### Task directions:
Each entry that follows should be written again verbatim.

(Data entries)

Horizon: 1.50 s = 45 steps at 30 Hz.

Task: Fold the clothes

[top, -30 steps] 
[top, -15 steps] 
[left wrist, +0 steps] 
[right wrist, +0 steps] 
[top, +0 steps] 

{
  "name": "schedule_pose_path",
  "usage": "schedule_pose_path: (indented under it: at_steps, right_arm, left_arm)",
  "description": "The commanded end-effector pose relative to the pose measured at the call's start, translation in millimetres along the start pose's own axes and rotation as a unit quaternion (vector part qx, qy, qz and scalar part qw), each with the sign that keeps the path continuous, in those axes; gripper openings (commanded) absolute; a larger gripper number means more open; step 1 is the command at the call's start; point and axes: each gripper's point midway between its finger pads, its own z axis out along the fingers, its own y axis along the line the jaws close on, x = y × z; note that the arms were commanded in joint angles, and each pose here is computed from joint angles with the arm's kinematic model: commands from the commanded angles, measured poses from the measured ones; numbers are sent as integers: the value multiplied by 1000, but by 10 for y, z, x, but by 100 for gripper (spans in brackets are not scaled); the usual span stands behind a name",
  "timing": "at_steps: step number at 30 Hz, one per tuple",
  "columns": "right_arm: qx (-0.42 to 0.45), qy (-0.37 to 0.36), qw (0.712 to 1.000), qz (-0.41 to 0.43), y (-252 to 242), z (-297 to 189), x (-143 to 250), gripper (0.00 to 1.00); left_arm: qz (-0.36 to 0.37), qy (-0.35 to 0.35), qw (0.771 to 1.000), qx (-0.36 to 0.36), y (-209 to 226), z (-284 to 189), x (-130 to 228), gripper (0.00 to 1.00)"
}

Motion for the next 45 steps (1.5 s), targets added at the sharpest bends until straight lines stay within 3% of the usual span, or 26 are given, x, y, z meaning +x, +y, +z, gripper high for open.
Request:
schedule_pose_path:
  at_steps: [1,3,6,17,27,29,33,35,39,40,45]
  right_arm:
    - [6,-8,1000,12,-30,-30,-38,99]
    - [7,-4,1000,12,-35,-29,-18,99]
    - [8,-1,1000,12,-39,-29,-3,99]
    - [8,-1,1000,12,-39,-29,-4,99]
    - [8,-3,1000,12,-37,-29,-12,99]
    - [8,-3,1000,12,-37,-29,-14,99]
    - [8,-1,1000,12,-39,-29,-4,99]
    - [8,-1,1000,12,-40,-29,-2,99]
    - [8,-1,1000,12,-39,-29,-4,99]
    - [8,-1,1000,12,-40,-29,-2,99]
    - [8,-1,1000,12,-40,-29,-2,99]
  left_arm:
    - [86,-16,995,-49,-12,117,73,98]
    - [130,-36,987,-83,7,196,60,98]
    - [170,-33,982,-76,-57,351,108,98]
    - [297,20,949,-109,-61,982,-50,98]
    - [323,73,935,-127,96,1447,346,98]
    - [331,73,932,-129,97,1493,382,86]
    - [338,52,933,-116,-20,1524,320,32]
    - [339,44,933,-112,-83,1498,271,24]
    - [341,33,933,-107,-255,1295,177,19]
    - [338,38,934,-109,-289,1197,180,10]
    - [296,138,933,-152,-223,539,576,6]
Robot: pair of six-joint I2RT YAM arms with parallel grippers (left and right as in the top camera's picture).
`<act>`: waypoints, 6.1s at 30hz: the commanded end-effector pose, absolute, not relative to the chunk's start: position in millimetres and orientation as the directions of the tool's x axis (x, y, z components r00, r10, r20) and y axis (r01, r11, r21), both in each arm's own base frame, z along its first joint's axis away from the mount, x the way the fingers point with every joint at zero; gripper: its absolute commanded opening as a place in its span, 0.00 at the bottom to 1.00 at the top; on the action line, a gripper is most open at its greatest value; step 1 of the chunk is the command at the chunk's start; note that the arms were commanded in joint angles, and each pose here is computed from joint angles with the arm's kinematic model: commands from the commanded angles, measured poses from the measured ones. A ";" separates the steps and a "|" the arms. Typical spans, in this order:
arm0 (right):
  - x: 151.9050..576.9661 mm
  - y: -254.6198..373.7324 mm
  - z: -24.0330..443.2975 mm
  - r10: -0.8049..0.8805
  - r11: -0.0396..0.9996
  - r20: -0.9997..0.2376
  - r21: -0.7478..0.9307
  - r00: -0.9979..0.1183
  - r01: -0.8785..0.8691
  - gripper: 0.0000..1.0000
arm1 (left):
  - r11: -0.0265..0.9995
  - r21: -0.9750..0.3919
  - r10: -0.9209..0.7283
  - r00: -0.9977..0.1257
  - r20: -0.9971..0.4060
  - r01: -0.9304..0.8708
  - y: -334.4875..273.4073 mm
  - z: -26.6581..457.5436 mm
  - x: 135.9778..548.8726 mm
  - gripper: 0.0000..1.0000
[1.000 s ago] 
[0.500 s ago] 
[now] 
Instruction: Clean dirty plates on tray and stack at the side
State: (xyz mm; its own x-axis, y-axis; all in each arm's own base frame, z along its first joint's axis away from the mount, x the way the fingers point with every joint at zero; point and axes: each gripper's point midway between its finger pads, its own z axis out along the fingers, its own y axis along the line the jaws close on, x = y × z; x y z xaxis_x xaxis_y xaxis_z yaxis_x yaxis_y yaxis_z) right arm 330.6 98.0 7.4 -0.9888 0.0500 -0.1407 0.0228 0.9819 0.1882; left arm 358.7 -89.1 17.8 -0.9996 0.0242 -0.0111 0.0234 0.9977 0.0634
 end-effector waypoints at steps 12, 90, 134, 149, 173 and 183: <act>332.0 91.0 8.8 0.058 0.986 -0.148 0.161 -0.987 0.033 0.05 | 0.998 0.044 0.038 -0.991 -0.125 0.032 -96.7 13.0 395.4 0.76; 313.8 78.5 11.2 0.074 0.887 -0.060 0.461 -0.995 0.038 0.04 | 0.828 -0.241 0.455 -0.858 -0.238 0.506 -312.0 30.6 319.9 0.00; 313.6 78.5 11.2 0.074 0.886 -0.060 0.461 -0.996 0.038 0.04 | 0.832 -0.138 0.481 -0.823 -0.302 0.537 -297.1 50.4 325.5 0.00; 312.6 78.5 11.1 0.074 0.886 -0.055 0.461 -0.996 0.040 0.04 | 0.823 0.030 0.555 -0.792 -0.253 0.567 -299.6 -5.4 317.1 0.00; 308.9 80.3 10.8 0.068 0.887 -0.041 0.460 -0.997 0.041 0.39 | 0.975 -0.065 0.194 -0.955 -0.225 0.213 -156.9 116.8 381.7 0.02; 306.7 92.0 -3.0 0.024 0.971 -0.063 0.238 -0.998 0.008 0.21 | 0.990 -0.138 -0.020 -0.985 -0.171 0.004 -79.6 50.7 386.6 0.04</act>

### Result of the exercise:
Horizon: 1.50 s = 45 steps at 30 Hz.

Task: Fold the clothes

[top, -30 steps] 
[top, -15 steps] 
[left wrist, +0 steps] 
[right wrist, +0 steps] 
[top, +0 steps] 

{
  "name": "schedule_pose_path",
  "usage": "schedule_pose_path: (indented under it: at_steps, right_arm, left_arm)",
  "description": "The commanded end-effector pose relative to the pose measured at the call's start, translation in millimetres along the start pose's own axes and rotation as a unit quaternion (vector part qx, qy, qz and scalar part qw), each with the sign that keeps the path continuous, in those axes; gripper openings (commanded) absolute; a larger gripper number means more open; step 1 is the command at the call's start; point and axes: each gripper's point midway between its finger pads, its own z axis out along the fingers, its own y axis along the line the jaws close on, x = y × z; note that the arms were commanded in joint angles, and each pose here is computed from joint angles with the arm's kinematic model: commands from the commanded angles, measured poses from the measured ones; numbers are sent as integers: the value multiplied by 1000, but by 10 for y, z, x, but by 100 for gripper (spans in brackets are not scaled); the usual span stands behind a name",
  "timing": "at_steps: step number at 30 Hz, one per tuple",
  "columns": "right_arm: qx (-0.42 to 0.45), qy (-0.37 to 0.36), qw (0.712 to 1.000), qz (-0.41 to 0.43), y (-252 to 242), z (-297 to 189), x (-143 to 250), gripper (0.00 to 1.00); left_arm: qz (-0.36 to 0.37), qy (-0.35 to 0.35), qw (0.771 to 1.000), qx (-0.36 to 0.36), y (-209 to 226), z (-284 to 189), x (-130 to 228), gripper (0.00 to 1.00)"
}

Motion for the next 45 steps (1.5 s), targets added at the sharpest bends until straight lines stay within 3% of the usual span, or 26 are given, x, y, z meaning +x, +y, +z, gripper high for open.
Request:
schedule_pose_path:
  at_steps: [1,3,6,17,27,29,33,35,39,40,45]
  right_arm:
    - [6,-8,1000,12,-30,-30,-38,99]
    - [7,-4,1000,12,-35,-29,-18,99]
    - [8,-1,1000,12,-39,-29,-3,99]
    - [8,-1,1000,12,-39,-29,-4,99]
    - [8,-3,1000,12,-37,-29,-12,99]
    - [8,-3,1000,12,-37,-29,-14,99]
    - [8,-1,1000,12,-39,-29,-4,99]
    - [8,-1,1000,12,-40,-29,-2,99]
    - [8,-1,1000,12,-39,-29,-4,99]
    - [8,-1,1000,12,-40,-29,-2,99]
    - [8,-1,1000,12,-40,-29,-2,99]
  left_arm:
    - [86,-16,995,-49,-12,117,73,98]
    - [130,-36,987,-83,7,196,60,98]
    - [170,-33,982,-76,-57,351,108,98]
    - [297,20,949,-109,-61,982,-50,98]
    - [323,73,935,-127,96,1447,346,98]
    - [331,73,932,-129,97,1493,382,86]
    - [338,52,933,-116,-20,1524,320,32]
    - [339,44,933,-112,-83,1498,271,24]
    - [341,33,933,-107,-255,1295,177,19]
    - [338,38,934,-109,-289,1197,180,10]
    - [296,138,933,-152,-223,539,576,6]
Robot: pair of six-joint I2RT YAM arms with parallel grippers (left and right as in the top camera's picture).
`<act>`: waypoints, 6.1s at 30hz: the commanded end-effector pose, absolute, not relative to the chunk's start: position in millimetres and orientation as the directions of the tool's x axis (x, y, z components r00, r10, r20) and y axis (r01, r11, r21), both in each arm's own base frame, z along its first joint's axis away from the mount, x the way the fingers point with every joint at zero; gripper: its absolute commanded opening as a place in its span, 0.00 at the bottom to 1.00 at the top; on the action line, a gripper is most open at its greatest value; step 1 of the chunk is the command at the chunk's start; note that the arms were commanded in joint angles, and each pose here is computed from joint angles with the arm's kinematic model: commands from the commanded angles, measured poses from the measured ones. A ";" separates the steps and a "|" the arms. Typical spans, in this order:
arm0 (right):
  - x: 151.9050..576.9661 mm
  - y: -254.6198..373.7324 mm
  - z: -24.0330..443.2975 mm
  - r10: -0.8049..0.8805
  - r11: -0.0396..0.9996
  - r20: -0.9997..0.2376
  - r21: -0.7478..0.9307
  - r00: -0.9979..0.1183
  - r01: -0.8785..0.8691
  - gripper: 0.0000..1.0000
arm1 (left):
  - r11: -0.0265..0.9995
  - r21: -0.9750..0.3919
  - r10: -0.9209..0.7283
  - r00: -0.9977..0.1257
  - r20: -0.9971..0.4060
  - r01: -0.9304..0.8708
  - y: -334.4875..273.4073 mm
  - z: -26.6581..457.5436 mm
  - x: 135.9778..548.8726 mm
  - gripper: 0.0000..1.0000
[1.000 s ago] 
[0.500 s ago] 
[now] 
Instruction: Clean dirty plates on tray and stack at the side
State: (xyz mm; its own x-axis, y-axis; all in each arm's own base frame, z along its first joint's axis away from the mount, x the way the fingers point with every joint at zero; point and axes: each gripper's point midway between its finger pads, its own z axis out along the fingers, its own y axis along the line the jaws close on, x = y × z; x y z xaxis_x xaxis_y xaxis_z yaxis_x yaxis_y yaxis_z) right arm 330.6 98.0 7.4 -0.9888 0.0500 -0.1407 0.0228 0.9819 0.1882; left arm 358.7 -89.1 17.8 -0.9996 0.0242 -0.0111 0.0234 0.9977 0.0634
 end-effector waypoints at steps 12, 90, 134, 149, 173 and 183: <act>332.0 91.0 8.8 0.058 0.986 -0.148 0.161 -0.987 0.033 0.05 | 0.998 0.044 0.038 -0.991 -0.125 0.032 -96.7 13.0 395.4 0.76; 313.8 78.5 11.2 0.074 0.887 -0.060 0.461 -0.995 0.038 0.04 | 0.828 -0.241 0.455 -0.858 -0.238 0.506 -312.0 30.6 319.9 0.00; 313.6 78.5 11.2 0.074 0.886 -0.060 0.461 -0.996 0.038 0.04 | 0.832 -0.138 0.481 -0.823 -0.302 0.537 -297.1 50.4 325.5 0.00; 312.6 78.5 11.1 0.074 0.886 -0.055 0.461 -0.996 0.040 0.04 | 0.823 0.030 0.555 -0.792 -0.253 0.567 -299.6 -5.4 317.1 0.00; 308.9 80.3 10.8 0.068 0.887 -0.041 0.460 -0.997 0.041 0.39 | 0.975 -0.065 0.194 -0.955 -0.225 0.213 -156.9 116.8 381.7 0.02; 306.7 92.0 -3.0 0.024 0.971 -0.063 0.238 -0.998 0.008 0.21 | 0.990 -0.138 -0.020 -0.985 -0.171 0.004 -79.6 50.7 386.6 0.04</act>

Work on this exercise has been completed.